Among the number of activities offered, there are panel discussions students and their parents can sit in on, seminars/group sessions, social events, the opportunity to take placement tests and even register for classes.
Parents Don’t Need to Be With Their Child At All Times
There’s a reason why college orientations schedule their agendas so that students and their parents are separated. Some discussion panels and seminars are specifically for students and there are also panel discussions and group sessions just for the parents. This allows for the ability for each group to receive relevant information and get their questions and concerns addressed directly by campus staff.
Additionally, separating students from their families cuts down on the distraction and the tendency some parents have to be a bit overbearing with their questions and input.
Parents, allow your child to pick and choose the events he/she wants to attend and give them this time to explore the campus, meet other students and get a better feel of what will soon be their new home. There will be chances to reconnect in between activities or plan which events you want to attend together.
Families with younger children are encouraged to leave them at home with a sitter to prevent unnecessary distractions. However, some campuses offer family-friendly orientations that have accommodations for those with younger children, including activities that are appropriate for those age groups. It is best for parents to check ahead of time with their child’s school to find out if bringing other kids is an option.
Missing Orientation Could Cause Setbacks
Don’t think attending college orientation is a big deal? Think you can figure out campus life on your own? Although going to an orientation isn’t always mandatory, it is in a student’s best interest to make the time to be a part of this event.
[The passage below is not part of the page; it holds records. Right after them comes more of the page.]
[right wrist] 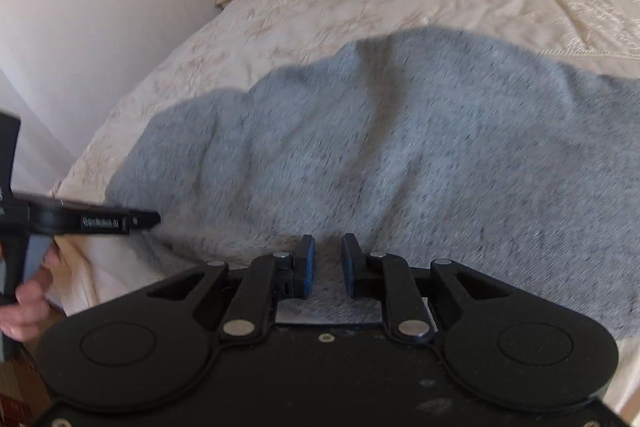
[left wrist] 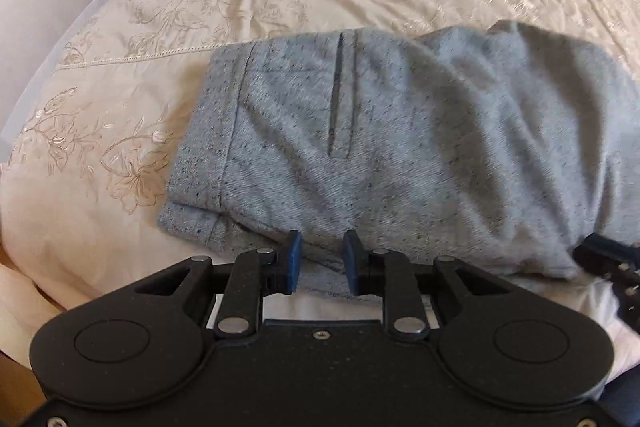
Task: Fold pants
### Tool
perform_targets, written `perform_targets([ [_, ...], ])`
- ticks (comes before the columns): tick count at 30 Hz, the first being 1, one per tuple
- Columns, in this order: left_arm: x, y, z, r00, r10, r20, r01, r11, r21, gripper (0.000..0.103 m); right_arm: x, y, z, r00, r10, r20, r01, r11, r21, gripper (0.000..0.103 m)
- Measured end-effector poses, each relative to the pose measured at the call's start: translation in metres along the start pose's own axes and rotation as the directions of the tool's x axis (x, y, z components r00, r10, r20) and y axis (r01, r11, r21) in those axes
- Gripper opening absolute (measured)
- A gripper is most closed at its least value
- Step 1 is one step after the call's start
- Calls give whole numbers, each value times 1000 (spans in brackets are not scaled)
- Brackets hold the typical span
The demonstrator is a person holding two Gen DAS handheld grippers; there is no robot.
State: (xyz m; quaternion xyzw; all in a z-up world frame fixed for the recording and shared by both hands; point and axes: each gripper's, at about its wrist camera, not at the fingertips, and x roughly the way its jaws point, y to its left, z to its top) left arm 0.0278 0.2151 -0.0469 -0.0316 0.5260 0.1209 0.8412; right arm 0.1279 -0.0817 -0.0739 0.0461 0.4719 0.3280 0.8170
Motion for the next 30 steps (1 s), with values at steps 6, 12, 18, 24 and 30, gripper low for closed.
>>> perform_targets([
  [6,-14,-24,54,983,-91,158,95,995,-20,31,-5,14,-6,999,-16,-34,13,995,-102,18],
  [12,27,-47,82,988,-77,132,77,997,6,32,-16,14,11,998,0,-60,-6,995,-101,19],
  [18,50,-49,34,994,-98,40,95,993,64,32,-29,4,55,1000,-25,17,26,996,-80,20],
  [24,33,-56,-2,993,-70,91,60,992,109,32,-15,-15,123,995,-9,102,4,999,46,27],
  [30,31,-51,0,992,-94,89,87,993,74,32,38,-15,185,990,-32,140,20,996,90,28],
])
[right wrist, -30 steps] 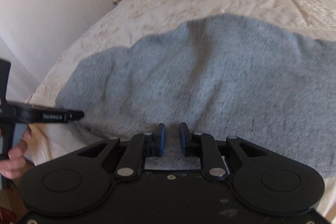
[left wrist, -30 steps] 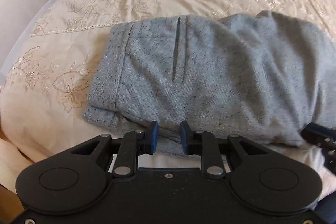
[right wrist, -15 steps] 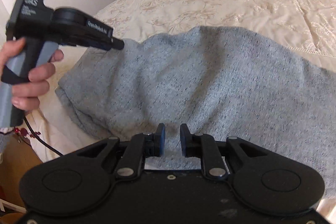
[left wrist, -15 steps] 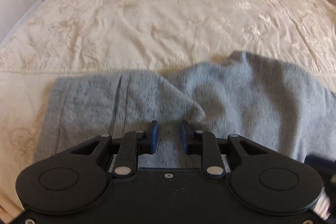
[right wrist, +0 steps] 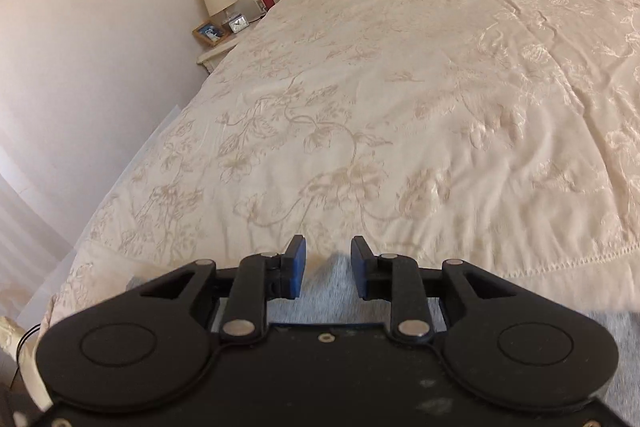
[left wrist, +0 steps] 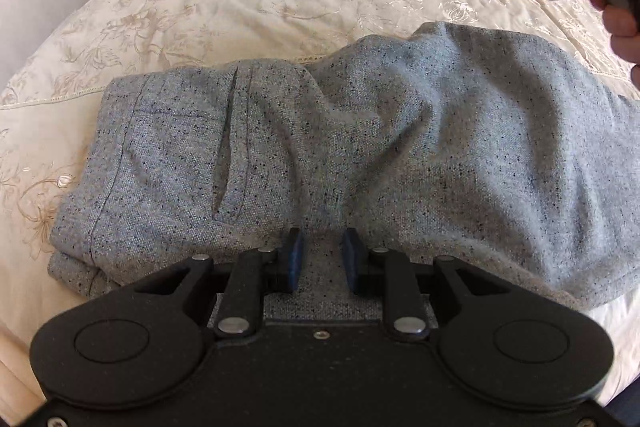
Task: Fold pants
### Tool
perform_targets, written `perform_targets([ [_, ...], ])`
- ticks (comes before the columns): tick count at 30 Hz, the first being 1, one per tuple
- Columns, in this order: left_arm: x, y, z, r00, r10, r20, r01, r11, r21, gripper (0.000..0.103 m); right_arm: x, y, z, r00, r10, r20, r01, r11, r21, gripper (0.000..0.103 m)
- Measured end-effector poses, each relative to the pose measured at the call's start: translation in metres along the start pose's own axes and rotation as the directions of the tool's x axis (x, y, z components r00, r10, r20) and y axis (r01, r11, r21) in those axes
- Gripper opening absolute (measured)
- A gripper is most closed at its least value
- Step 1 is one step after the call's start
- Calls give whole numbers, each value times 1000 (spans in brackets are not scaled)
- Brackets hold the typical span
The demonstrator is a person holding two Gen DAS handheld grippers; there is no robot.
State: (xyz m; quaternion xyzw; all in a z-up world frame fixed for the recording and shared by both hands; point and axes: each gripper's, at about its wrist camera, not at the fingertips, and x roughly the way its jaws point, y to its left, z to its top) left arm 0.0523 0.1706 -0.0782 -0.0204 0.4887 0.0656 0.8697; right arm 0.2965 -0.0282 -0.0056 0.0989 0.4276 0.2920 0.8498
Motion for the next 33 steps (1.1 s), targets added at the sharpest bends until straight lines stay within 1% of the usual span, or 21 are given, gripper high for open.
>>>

It isn’t just about taking the campus tour and socializing, it’s a chance to get ahead of the crowd and plan accordingly before making the move.
Orientation is a vital time for students to take placement tests and choose their class schedule with the help of an academic advisor. Skipping out could mean being in the dark when it comes to knowing which courses to take in the first year, not knowing how to navigate the campus and not getting a good deal on dorm rooms and selecting a roommate.